Although HIV can infect a number of cells in the body, its main targets are T-cells called CD4 positive (CD4+) cells. T-cells are a kind of lymphocyte, which are cells that the body's immune system makes to fight off dangerous invaders. (Lymphocytes are also called white blood cells.) T-cells that have a molecule called cluster designation 4 (CD4) on their surfaces are called CD4+, or T-helper cells.
To bind to the CD4+ cell, a molecule on the cap of an HIV spike first forms a chemical bond with a CD4 molecule on the host cell's surface. The molecule then binds to another receptor on the host cell's surface, such as CCR5 or CXCR4. HIV's viral envelope and the host cell's membrane then fuse together, allowing the virus to empty its contents into the cell.
In most cells and normal viruses, DNA is first converted to RNA in a process called transcription, and then RNA is turned into proteins in a process called translation. HIV is different, though, and must first convert its RNA into DNA in a process called reverse transcription. For reverse transcription, HIV uses an enzyme called reverse transcriptase. The viral DNA that results from reverse transcription contains the instructions HIV needs to hijack a T-cell's genetic machinery and begin reproducing itself (Pieribone, 2002/2003).

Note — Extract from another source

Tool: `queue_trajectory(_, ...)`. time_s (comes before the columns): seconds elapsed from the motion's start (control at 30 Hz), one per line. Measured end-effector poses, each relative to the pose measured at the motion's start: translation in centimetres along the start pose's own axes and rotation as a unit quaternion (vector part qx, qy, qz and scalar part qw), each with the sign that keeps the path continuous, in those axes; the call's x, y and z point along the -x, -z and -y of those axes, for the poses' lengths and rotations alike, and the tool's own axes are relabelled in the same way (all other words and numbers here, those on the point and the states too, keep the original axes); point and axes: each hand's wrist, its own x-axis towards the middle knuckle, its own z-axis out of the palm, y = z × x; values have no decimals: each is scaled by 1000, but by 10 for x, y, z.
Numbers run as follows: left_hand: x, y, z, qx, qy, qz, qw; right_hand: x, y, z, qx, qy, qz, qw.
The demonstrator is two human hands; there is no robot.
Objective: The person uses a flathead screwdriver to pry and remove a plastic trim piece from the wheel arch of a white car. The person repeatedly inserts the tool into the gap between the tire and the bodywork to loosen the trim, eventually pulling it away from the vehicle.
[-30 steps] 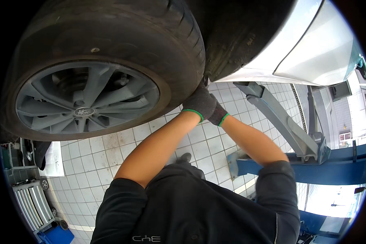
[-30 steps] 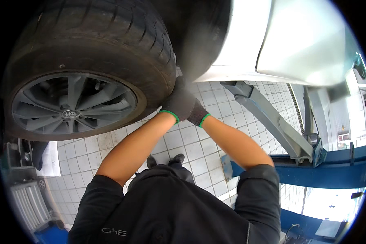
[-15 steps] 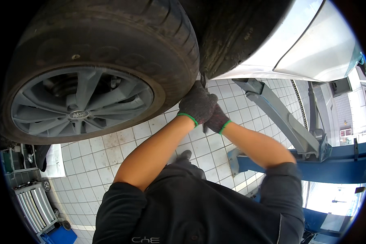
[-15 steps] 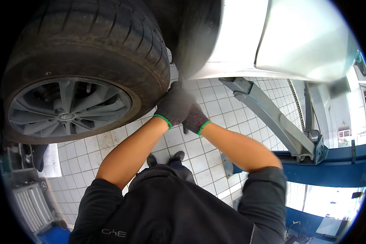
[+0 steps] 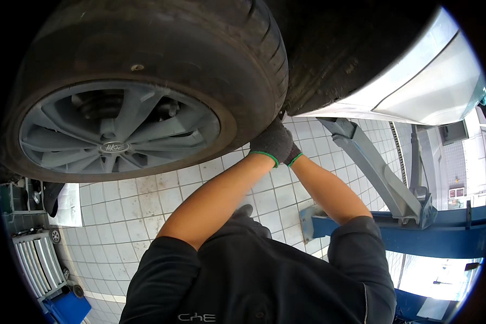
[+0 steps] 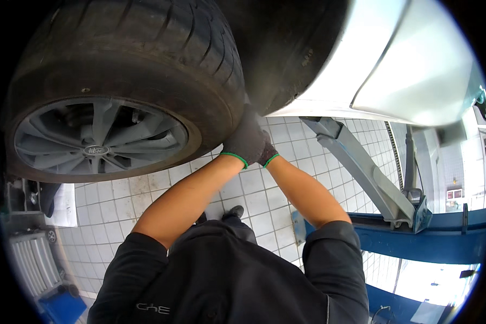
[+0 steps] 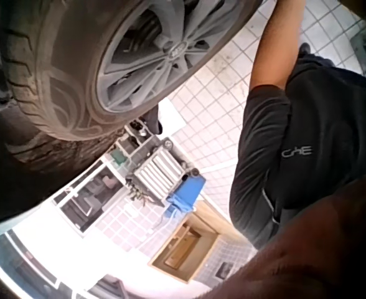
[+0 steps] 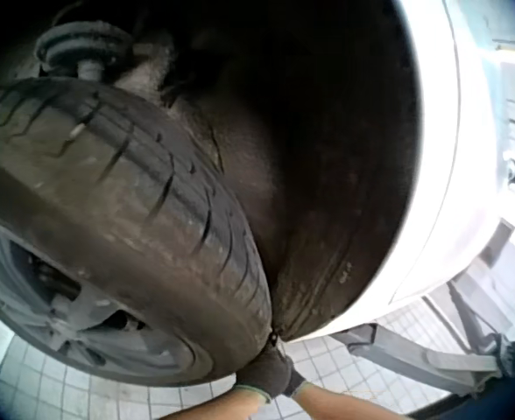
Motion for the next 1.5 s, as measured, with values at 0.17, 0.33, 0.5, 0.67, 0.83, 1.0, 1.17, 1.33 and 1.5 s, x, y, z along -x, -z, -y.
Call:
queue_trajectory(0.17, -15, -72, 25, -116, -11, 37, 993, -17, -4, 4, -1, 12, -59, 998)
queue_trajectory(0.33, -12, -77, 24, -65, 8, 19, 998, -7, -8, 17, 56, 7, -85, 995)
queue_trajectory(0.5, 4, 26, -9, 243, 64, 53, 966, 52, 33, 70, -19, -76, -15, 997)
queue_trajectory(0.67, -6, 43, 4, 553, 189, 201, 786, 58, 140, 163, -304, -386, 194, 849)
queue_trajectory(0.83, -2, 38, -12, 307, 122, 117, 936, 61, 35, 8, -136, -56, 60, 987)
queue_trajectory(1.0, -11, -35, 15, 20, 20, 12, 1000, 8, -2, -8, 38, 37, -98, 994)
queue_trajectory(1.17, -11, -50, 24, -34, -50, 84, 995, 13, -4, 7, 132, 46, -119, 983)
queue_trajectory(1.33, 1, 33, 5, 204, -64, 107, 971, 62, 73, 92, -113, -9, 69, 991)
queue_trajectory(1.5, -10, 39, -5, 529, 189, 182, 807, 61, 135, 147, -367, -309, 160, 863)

Some of the drugs approved in the United States for the treatment of people infected with HIV work by interfering with reverse transcriptase's ability to change RNA to DNA. These drugs are called reverse transcriptase inhibitors.
The newly reverse-transcripted HIV DNA next makes its way into the host cell's nucleus. Once inside, the HIV DNA is spliced into strands of the host cell DNA, with the aid of an enzyme called integrase. This process is called integration (Pieribone, 2002/2003). HIV DNA that enters the host cell DNA is called a provirus.
In order to survive, the HIV provirus must eventually make copies of itself, or replicate. The first step to replication is a process called transcription. Transcription creates a strand of genetic code that the host cell's protein-making machinery can read. During transcription, an enzyme called RNA polymerase separates the two halves of DNA like a zipper. One of these halves is then used to create a new strand of RNA, called messenger RNA (mRNA). HIV's genes may actually accelerate the process of transcription.
During translation, structures in the host cell's cytoplasm (that is, the area outside of the nucleus) use the mRNA as a blueprint for building proteins and enzymes. These new proteins and enzymes will eventually come together to make a new HIV particle.
The newly made proteins and enzymes, as well as viral RNA, come together just inside the host cell's membrane. Proteins, enzymes, and RNA form a bud on the surface of the host cell membrane. As the viral particle pushes off from the infected host cell, it takes proteins from the host cell membrane that will become the particle's viral envelope. The core of the virus is still immature, so the HIV particle cannot yet infect other host cells.
At the last step of the viral cycle, a viral enzyme called protease cuts the long chains of proteins and enzymes in the HIV particle core, making the particle infectious. At this stage, the HIV particle is said to be mature. Drugs called protease inhibitors interfere with this last step of the viral life cycle (Pieribone, 2002/2003).